‘Azad: The Invincible’ is a slice of history told in an anecdotal form

Azad
‘Azad: The Invincible’ is an exciting, thrilling, and ever inspiring saga of Chandrashekhar Azad, the embodiment of courage, conviction, and heroism.

His archival photographs depict him as a sturdily built Indian man with a hand stroking his mustache. We also know him for his role in the Kakori train robbery and the legislative assembly bombing of 1929. But there is more to Chandrashekhar Azad (1906-1931) than most know.

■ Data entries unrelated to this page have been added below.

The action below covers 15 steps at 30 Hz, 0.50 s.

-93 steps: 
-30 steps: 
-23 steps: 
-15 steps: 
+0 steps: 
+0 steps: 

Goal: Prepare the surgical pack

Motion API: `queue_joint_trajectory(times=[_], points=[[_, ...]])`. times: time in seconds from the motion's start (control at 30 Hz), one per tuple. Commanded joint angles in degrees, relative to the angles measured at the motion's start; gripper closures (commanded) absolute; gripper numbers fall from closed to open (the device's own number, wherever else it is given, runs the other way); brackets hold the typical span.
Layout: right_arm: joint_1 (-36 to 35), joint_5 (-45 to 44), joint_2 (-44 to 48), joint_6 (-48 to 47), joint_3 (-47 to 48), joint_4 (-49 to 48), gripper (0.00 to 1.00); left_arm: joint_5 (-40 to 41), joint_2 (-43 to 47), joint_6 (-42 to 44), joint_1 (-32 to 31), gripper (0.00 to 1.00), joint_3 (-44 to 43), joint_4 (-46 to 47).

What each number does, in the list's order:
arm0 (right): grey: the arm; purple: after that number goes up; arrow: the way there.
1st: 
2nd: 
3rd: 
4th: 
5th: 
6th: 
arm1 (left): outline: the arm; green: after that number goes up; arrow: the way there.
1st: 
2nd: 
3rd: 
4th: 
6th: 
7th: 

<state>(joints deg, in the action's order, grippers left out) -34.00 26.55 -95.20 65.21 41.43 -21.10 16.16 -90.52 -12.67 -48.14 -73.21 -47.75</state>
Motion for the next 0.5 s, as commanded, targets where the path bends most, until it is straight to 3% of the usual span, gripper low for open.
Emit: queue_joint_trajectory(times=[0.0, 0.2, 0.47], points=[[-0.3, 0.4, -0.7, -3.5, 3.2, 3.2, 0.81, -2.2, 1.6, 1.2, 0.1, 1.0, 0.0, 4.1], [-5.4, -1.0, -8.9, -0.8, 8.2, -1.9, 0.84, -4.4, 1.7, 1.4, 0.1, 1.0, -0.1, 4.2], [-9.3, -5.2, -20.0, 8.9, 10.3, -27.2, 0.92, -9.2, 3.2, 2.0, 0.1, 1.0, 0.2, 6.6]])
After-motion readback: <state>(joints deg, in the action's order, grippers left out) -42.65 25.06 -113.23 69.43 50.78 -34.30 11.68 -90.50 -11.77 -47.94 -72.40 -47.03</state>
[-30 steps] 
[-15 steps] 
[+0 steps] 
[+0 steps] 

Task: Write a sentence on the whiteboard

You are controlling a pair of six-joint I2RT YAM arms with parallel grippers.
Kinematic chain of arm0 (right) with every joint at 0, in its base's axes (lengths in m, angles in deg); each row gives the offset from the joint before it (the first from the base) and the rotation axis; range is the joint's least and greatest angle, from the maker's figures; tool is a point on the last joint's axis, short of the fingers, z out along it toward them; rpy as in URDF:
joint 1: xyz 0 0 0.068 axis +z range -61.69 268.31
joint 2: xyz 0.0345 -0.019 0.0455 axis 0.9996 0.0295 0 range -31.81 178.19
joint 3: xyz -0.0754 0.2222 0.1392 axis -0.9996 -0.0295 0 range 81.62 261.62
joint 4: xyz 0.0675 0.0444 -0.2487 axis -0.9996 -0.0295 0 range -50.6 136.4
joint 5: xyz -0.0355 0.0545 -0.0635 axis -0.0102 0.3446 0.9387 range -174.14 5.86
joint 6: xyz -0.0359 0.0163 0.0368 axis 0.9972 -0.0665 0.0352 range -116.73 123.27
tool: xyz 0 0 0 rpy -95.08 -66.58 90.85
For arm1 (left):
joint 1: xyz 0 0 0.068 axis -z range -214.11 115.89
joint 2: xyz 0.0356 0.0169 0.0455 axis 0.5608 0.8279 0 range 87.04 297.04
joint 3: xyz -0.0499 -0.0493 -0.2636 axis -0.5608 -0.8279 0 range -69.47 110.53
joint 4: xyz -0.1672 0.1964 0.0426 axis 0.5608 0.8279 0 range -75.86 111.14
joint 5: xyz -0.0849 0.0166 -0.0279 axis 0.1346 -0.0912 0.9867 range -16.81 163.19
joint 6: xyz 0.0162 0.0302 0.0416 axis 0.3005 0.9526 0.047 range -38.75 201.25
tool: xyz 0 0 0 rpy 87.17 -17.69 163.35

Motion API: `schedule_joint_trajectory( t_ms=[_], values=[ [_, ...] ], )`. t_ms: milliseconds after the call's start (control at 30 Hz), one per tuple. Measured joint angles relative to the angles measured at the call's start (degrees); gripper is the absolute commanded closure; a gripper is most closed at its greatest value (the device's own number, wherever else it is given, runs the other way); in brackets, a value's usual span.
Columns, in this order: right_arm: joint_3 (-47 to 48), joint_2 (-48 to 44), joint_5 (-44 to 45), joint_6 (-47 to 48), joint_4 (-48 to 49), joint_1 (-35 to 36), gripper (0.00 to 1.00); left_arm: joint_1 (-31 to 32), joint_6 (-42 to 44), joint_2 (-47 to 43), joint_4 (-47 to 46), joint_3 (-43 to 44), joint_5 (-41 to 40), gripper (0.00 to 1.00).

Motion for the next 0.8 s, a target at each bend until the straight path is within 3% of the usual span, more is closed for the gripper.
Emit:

On his 115th birth anniversary on July 23, 2021, Garuda Prakashan is proud to pre-launch ‘Azad: The Invincible’, a biographical novel translated from Kannada to English building a comprehensive portrait of the independence revolutionary luminary through anecdotes, letters, his contemporaries’ biographical references, and news sources from pre-Independence India.

Written by legendary Kannada writer Babu Krishnamurthy and translated by Manjula Tekal, author of ‘Devayani’, the book details Azad’s life and times, from being born in a small no-name village to poverty-stricken parents, running away from home as a young boy, becoming a coolie in Mumbai, learning Sanskrit in Varanasi to his beginnings in the freedom struggle through participation in the non-cooperation movement and suffering flogging as a punishment.

The book’s original Kannada version, titled Ajeya, was published several years ago and has seen numerous reprints. Now, it is coming to the readers in English.

Azad then became a revolutionary and commanded a revolutionary movement in North India for around a decade. Chosen to command the Hindustan Socialist Republican Association (HSRA) after the death penalty of Ramprasad Bismil—quotes from whose biography is among the many rich research material in the book—Azad was responsible for the political assassination of Saunders to avenge the death of Lala Lajpat Rai, who was beaten up brutally when he was protesting peacefully in 1928.

He was also responsible for orchestrating the bombing in the legislative assembly to protest the introduction of two highly oppressive and unpopular bills designed to increase the dictatorial powers of the British in India.

The book also details the politics at that time and looks into the questions like how and why he moved from being a Gandhian to a revolutionary, choosing the path of armed revolution instead as the means of combating the British colonial rule.

 “‘Azad: The Invincible’ is the exciting, thrilling, and ever inspiring saga of Chandrashekhar Azad, the embodiment of courage, conviction, and heroism of the Indian freedom movement which is ‘stranger than fiction.’  It keeps the reader on tenterhooks from the first page to the last page,” says author Dr. Babu Krishnamurthy. 

The young martyr, who roared “Main Azad hoon…Azad Hee Rahoonga (I am free; I will remain free)”, and lived up to his word, when he engaged with the police in the Alfred Park of Allahabad (now Prayagraj). The book chronicles the episode in every single detail and also what happened to Azad’s pistol. 

“‘Azad, the Invincible’. . . . is a slice of history rendered in an easy anecdotal form. In narrating the story of Chandrashekhar Azad, Dr. Babu Krishnamurthy tells the story of his times, his friends and associates, their struggles, and achievements. It describes the values Azad inherited, tried to uphold, and indeed lived by throughout his young life,” says translator Manjula Tekal, Azad: The Invincible.